The Hand That First Held Mine by Maggie O’Farrell

I have a married-with-child female friend who once told me that a writer, or an artist, could be only two of three things. They could be an artist, a breadwinner, or have a child. Doing all of these three things, according to this friend, who was seemingly quoting from another Canadian writer, was impossible. That may or may not be true, but it was with a piqued eyebrow and that quote in mind when I stumbled across The Hand That First Held Mine, for it is a book about two women, a writer and a painter, who make what would appear on the surface to be the ultimate sacrifice to their art: giving birth to a baby.

The book comes courtesy of Maggie O’Farrell, an Irish writer who has published four previous novels, including The Vanishing Act of Esme Lennox and After You’d Gone. It concerns two stories, which on the surface, don’t appear to be connected, but eventually intersect in a rather heartbreaking fashion.

The first is about a rather naïve young woman named Lexie Sinclair, who lives the good life in a English pastoral country home during the mid-’50s, and decides to move to London to make a name for herself. She is followed there by a dashing young man named Innes Kent, who happens to have a penchant for duck egg coloured ties, and who eventually becomes both her lover and her guide to mastering the arts of copyediting and art journalism (being that the novel in this period is set against the swinging, bohemian Soho arts subculture). Lexie gradually comes into her own as an arts reporter, but finds herself pregnant, and seeks to raise the child on her own at a time when being a single mother was unfashionable.

The other half of the story is set in present day London and concerns a young Finnish painter named Elina, who has just given birth to a newborn son, but not without complications during the labour that just about killed her. She lives with her film-editor boyfriend, Ted, who happens to be suddenly suffering from intense seizures that have become more frequent with the birth of his first child, and may or may not have something to do with the core mystery of the novel.
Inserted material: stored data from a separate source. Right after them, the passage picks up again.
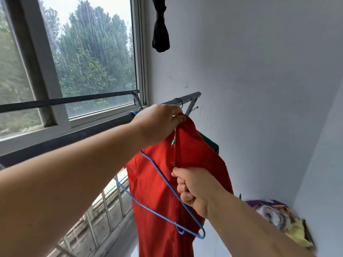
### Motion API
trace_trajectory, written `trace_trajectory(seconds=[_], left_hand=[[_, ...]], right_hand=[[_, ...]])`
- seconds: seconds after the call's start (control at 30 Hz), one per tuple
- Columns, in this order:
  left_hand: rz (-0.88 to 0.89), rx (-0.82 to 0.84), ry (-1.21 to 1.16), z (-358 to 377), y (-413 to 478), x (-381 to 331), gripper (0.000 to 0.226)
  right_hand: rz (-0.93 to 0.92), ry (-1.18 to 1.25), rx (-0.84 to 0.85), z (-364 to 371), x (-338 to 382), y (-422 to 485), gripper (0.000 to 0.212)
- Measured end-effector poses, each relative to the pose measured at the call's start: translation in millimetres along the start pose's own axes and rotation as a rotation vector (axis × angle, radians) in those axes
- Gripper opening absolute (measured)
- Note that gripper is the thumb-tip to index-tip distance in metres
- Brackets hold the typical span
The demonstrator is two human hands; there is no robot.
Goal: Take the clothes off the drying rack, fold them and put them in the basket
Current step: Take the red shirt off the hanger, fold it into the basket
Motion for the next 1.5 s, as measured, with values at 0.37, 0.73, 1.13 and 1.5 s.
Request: trace_trajectory(seconds=[0.37,0.73,1.13,1.5], left_hand=[[0.059,0.251,-0.123,21.5,-19.4,6.4,0.015],[-0.06,0.469,0.121,36.3,-35.2,30.0,0.015],[-0.108,0.378,0.285,38.1,-32.5,5.7,0.027],[-0.264,0.35,0.827,43.5,-33.3,33.9,0.032]], right_hand=[[-0.762,-0.915,0.007,-43.7,45.2,10.6,0.038],[-0.593,-1.197,0.107,-99.3,6.0,-12.1,0.009],[-0.556,-1.183,0.005,-72.4,-7.1,-4.3,0.026],[-0.573,-1.157,-0.096,-58.3,-16.5,-2.8,0.026]])
Point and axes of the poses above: each hand's wrist, its own y-axis towards the middle knuckle, its own z-axis out of the palm, x = y × z, the point moved 2 cm from there along y, towards the middle knuckle, and after that the axes turned 11 degrees about -z, right-handed, at the moved point
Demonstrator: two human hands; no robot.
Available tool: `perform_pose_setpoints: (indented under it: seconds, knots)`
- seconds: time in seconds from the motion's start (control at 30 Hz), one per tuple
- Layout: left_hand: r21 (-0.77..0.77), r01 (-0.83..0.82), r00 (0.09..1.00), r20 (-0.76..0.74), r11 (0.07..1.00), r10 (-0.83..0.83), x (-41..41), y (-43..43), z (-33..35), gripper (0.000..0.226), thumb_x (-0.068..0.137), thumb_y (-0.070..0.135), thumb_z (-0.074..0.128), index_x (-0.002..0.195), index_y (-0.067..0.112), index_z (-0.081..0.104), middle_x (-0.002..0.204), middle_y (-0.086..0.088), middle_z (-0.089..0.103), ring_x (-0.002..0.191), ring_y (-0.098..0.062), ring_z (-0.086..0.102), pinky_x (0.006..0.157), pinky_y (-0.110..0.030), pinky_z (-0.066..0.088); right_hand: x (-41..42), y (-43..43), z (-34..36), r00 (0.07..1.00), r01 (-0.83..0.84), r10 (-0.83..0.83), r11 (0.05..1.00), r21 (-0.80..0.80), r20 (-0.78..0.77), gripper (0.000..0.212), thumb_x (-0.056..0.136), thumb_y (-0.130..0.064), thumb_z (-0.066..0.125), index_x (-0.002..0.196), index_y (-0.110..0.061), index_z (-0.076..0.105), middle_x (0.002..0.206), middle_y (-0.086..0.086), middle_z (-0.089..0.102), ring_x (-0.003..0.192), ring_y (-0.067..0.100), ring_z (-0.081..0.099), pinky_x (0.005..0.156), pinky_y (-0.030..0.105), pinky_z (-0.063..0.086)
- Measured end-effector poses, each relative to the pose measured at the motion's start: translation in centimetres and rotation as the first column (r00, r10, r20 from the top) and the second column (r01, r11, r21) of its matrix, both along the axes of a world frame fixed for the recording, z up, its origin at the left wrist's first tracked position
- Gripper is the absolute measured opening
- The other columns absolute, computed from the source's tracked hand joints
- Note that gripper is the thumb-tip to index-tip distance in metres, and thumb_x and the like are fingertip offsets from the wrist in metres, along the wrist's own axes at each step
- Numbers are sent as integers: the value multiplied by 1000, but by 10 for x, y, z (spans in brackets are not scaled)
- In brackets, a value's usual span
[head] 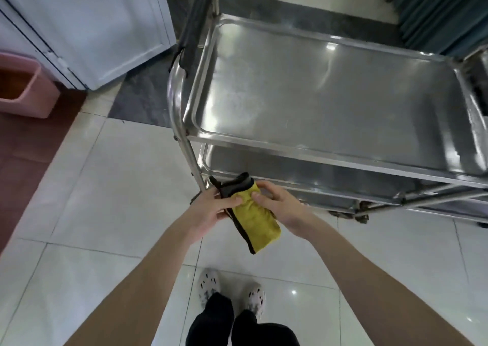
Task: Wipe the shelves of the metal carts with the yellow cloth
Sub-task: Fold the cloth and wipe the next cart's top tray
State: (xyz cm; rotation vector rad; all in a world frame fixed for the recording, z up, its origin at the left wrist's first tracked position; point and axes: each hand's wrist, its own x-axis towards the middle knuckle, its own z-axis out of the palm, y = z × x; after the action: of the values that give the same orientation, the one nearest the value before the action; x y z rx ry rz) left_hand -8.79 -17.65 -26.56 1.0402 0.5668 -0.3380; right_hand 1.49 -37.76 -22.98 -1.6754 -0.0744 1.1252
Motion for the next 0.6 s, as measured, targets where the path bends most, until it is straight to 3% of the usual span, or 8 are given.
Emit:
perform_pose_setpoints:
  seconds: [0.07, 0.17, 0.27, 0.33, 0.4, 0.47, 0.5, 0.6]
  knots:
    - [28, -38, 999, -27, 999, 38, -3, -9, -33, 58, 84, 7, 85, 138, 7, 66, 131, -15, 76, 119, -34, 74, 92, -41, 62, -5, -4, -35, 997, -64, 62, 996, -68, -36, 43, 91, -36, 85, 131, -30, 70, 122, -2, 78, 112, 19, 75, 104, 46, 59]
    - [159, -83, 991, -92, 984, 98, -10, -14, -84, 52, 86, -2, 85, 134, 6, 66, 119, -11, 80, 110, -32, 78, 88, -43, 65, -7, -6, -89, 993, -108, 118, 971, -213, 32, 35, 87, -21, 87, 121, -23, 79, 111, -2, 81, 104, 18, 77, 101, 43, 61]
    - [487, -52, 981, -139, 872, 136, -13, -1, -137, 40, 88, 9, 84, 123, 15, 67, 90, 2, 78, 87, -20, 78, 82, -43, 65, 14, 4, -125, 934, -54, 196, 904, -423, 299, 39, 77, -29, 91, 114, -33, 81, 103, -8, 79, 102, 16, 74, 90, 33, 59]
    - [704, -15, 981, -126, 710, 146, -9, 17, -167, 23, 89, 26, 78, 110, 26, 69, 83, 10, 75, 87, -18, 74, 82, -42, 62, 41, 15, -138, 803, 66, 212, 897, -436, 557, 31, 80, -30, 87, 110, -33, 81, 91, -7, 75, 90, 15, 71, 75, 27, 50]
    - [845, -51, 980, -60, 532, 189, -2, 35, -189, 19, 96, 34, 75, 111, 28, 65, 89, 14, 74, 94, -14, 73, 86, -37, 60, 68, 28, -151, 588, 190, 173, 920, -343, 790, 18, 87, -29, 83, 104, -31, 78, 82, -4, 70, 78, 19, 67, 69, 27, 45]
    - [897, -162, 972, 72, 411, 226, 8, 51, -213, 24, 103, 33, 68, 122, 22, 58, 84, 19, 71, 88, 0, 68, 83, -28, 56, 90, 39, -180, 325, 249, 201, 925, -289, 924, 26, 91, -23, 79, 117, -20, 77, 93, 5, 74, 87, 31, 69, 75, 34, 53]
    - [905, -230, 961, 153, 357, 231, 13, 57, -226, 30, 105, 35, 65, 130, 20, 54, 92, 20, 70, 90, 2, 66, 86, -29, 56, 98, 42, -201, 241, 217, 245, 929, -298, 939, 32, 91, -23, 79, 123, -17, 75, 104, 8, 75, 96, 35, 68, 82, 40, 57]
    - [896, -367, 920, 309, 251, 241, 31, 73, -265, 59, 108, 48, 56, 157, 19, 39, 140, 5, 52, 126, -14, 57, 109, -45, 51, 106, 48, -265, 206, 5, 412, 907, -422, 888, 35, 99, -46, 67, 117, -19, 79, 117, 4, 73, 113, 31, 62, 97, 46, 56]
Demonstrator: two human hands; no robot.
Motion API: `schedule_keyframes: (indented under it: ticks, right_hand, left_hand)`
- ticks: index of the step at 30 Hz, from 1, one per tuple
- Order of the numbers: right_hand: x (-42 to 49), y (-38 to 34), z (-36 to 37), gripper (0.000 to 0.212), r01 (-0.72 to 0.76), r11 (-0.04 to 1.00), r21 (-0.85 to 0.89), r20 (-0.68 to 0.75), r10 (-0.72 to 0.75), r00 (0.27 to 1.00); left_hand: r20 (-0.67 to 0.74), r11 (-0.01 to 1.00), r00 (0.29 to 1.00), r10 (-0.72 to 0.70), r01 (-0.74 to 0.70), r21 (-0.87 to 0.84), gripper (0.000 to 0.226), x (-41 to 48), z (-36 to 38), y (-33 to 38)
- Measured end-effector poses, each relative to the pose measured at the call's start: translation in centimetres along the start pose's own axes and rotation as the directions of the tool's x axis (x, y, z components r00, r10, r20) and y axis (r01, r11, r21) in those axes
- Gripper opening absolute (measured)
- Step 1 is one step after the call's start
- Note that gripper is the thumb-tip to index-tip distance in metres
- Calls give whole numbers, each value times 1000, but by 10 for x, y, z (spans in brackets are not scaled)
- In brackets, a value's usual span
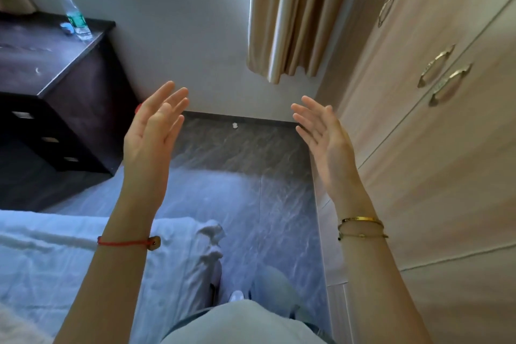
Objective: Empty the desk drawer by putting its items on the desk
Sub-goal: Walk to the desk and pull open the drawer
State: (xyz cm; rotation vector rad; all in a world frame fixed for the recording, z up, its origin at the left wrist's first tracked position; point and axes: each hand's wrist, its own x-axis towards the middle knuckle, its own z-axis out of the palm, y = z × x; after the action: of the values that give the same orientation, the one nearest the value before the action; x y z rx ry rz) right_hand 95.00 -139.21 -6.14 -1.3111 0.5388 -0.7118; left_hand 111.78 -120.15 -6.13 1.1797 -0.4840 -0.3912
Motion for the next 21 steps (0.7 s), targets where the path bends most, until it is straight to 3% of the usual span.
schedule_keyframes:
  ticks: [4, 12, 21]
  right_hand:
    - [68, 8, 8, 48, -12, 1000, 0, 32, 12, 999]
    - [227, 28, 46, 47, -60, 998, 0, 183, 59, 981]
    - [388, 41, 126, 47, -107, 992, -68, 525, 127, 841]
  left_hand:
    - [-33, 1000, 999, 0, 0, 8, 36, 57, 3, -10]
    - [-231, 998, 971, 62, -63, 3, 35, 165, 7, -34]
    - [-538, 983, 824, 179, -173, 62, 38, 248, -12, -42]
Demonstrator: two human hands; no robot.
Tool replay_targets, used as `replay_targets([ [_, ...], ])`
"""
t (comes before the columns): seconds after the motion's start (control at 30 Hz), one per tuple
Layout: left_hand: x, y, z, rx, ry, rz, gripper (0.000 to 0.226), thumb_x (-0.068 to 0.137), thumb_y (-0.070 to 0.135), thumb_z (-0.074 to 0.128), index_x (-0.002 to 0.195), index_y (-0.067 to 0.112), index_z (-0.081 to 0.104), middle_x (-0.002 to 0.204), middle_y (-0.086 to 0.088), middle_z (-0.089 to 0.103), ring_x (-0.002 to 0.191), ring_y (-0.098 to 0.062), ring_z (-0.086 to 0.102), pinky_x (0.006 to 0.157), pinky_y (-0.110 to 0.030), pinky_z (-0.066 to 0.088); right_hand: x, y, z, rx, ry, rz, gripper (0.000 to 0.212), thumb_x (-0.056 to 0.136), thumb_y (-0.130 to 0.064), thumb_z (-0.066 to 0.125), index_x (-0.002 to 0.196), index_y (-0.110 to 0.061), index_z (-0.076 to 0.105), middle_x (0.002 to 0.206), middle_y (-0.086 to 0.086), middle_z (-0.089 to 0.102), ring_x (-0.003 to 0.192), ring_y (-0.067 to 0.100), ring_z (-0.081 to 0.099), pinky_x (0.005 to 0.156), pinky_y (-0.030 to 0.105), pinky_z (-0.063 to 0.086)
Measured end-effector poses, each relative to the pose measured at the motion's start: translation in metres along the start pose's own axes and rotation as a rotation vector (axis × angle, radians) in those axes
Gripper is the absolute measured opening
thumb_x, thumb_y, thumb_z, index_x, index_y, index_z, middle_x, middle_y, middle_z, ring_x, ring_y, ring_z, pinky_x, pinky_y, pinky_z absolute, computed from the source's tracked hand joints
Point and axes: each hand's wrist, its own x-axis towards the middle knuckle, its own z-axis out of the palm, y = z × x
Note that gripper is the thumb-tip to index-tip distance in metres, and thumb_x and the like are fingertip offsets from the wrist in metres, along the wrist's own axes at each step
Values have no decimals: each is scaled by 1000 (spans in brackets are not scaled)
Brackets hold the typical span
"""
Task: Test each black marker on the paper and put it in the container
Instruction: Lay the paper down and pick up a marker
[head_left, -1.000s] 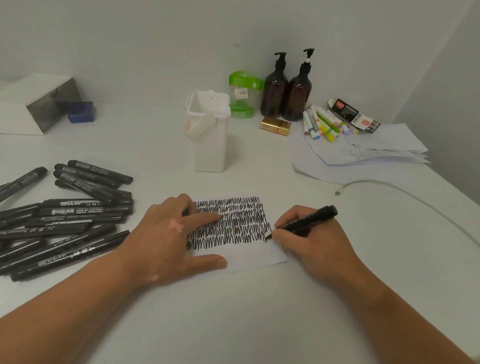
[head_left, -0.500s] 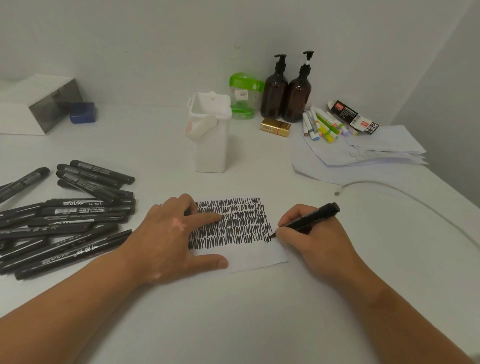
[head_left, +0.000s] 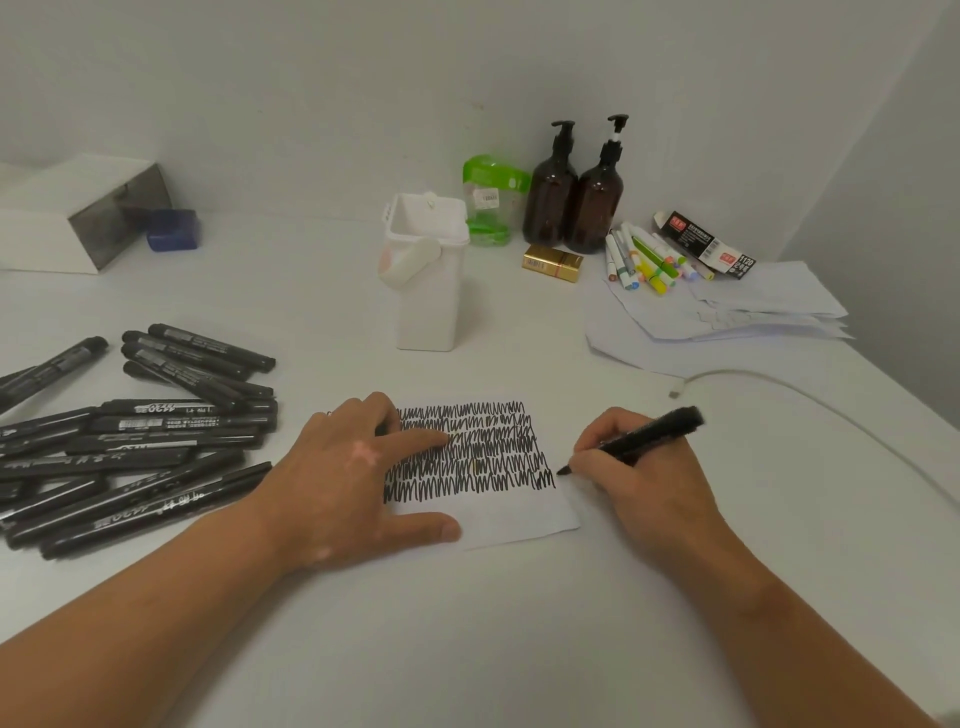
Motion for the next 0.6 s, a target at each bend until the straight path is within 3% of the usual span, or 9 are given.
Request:
replay_targets([
  [0.1,-2,2,-3,-32,6,-5,83,74,91,35,144,47,40,105,12,44,98,-12,45,94,-34,41,3,3,-5,342,102,64,12,69,-25,73,77,-21,65,53,-4,52,46,12,42,43,20,33],
  [0.2,-3,2,-12,-313,73,-50,52,92,48,44,143,37,39,113,12,49,106,-6,46,96,-26,38,10,-2,-12,576,117,71,20,67,-27,80,75,-22,63,56,2,48,47,15,38,40,23,32],
  [0.27,-3,-2,-16,-495,155,-83,51,92,11,49,137,32,42,115,14,53,95,-2,48,83,-12,38,15,-14,-13,557,53,10,28,62,-33,85,78,-17,68,55,1,49,46,14,39,42,23,34],
  [0.33,-4,-6,-20,-604,230,-128,57,91,-7,46,132,32,45,113,17,59,81,-8,53,69,-12,43,23,-31,-7,505,-16,-38,35,60,-34,88,87,-16,74,57,0,55,47,15,43,45,24,38],
  [0.47,-6,-13,-23,-859,309,-219,59,90,1,66,126,43,47,117,21,64,94,-9,67,81,-22,57,40,-74,18,555,-261,-97,32,70,-29,80,100,-16,79,68,7,63,58,20,56,53,29,48],
  [0.6,-4,-20,-21,-1091,337,-334,37,76,10,85,99,36,70,107,12,75,92,-13,74,82,-32,61,48,-92,48,733,-266,-17,12,82,-24,67,76,-15,73,61,14,61,50,22,53,46,30,44],
])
Disappointing, this is not a novel about the constraints that motherhood puts on the lives of writers and artists. In fact, Elina barely gets any painting done throughout the course of the story, but seemingly not on account of having a newborn son taking a toil on her art. Rather, it is something of a psychological mystery, probing into how the lives of two separate women over the span of 50 years are seemingly connected. It’s a novel about relationships, between family, spouses and lovers. It’s also a novel about family secrets.

One thing that can be said about O’Farrell is that she has a very literary writing style, though it can be a bit aloof at times. It takes about 100 pages or so for one to start to warm up to that style, and the web of characters she has created. However, she has an acute ability to make one understand what it is like to be a mother and the personal turmoil it can create for some women, as she notes in one of the novel’s latter passages:

The shock of motherhood, for Lexie, is not the sleeplessness, the troughs of exhaustion, the shrinkage of life, how your existence becomes limited to the streets around where you live, but the onslaught of domestic tasks: the washing and the folding and the drying. Performing these make her almost weep with furious boredom and she more than once hurls an armful of laundry at the wall.

She eyes other mothers when she passes them in the street and they all look so poised, so together, with their handbags hooked over the pram handles and their neatly embroidered sheets, tucked in around their babies with hospital corners. But what about the washing, she wants to say, don’t you loathe the drying and the folding?

Unfortunately, though, for a psychological mystery, the novel takes a very long time for the two story arcs to entangle, seeing that the first minor instance of the two stories blurring occurs on page 157, and the next instance, a major one, takes place on page 250, about three-quarters of the way through the story! Astute readers will be able to figure out what the gist of the novel’s central twist is by the time a few characters are introduced without names to reveal their true identities.

There’s also the matter of the central characters being somewhat unlikable, as Ted and Elina seem to do very little in the course of the narrative other than fight. Lexie’s story is, thus, more appealing as she is a doe-eyed innocent when she reaches London, but even she, as she wanders down the rabbit hole of arts journalism, becomes more and more cynical and embittered. Then, there is the matter of the ending, which takes what seemed to be a very clinical and literary book, and transforms it into a screeching melodrama ripped straight from the celluloid of a ’40s movie starring Joan Crawford.

In the end, if there was ever an example of a book whose pleasures are basically to be found in its mid-section, The Hand That First Held Mine would be it. Its strength is in defining what it is to be a mother, especially for those of us who are childless, and O’Farrell paints a rather exhausting and terrifying portrait of the exertion bearing offspring brings.

However, The Hand That First Held Mine falls apart on its own premise, and becomes a rote story about the impact lies may have when they are exposed. It doesn’t fully illuminate what it means to have a kid, and more importantly in this case, what impact that might have upon creating one’s art. For my friend, that book remains to be written.